*HOW TO COMPLETE THIS TASK*
Keep to one stretch of the data below, the lines from the one with "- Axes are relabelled" up to and including the one with "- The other", and return that stretch exactly.
((
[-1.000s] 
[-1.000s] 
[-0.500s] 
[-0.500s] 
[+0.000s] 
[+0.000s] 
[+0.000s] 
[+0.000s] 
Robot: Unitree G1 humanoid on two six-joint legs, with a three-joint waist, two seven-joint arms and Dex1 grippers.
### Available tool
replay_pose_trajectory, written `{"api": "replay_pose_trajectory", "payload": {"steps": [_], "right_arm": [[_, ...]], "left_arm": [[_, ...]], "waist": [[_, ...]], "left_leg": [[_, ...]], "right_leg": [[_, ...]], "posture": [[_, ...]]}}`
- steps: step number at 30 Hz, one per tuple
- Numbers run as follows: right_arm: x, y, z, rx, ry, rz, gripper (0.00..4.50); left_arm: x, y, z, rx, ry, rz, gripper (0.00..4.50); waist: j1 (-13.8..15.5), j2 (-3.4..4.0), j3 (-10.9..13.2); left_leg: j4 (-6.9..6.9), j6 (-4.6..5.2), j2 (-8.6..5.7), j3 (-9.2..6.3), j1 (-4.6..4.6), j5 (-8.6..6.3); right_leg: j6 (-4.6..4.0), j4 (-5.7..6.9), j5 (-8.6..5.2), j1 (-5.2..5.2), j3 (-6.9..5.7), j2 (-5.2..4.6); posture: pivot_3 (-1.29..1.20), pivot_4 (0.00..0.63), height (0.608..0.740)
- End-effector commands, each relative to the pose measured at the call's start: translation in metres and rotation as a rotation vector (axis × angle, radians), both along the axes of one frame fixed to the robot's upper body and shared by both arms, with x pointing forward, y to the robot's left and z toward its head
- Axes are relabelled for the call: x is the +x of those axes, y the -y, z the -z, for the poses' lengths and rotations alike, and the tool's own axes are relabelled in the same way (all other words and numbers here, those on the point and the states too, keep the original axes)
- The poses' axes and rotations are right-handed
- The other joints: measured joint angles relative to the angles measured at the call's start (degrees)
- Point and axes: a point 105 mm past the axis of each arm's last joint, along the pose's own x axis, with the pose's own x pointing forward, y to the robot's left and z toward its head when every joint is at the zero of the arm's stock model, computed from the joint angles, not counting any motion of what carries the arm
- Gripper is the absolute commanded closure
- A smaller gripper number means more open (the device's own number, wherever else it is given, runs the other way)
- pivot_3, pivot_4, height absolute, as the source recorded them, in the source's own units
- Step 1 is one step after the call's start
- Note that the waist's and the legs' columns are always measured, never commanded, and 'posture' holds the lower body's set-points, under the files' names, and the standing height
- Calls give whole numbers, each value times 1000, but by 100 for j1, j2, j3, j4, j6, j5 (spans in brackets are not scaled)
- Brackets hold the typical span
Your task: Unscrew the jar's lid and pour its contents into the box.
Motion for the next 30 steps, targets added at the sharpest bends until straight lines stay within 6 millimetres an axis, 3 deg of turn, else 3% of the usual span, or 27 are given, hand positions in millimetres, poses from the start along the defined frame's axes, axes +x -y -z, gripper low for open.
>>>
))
*RESULT*
- Axes are relabelled for the call: x is the +x of those axes, y the -y, z the -z, for the poses' lengths and rotations alike, and the tool's own axes are relabelled in the same way (all other words and numbers here, those on the point and the states too, keep the original axes)
- The poses' axes and rotations are right-handed
- The other joints: measured joint angles relative to the angles measured at the call's start (degrees)

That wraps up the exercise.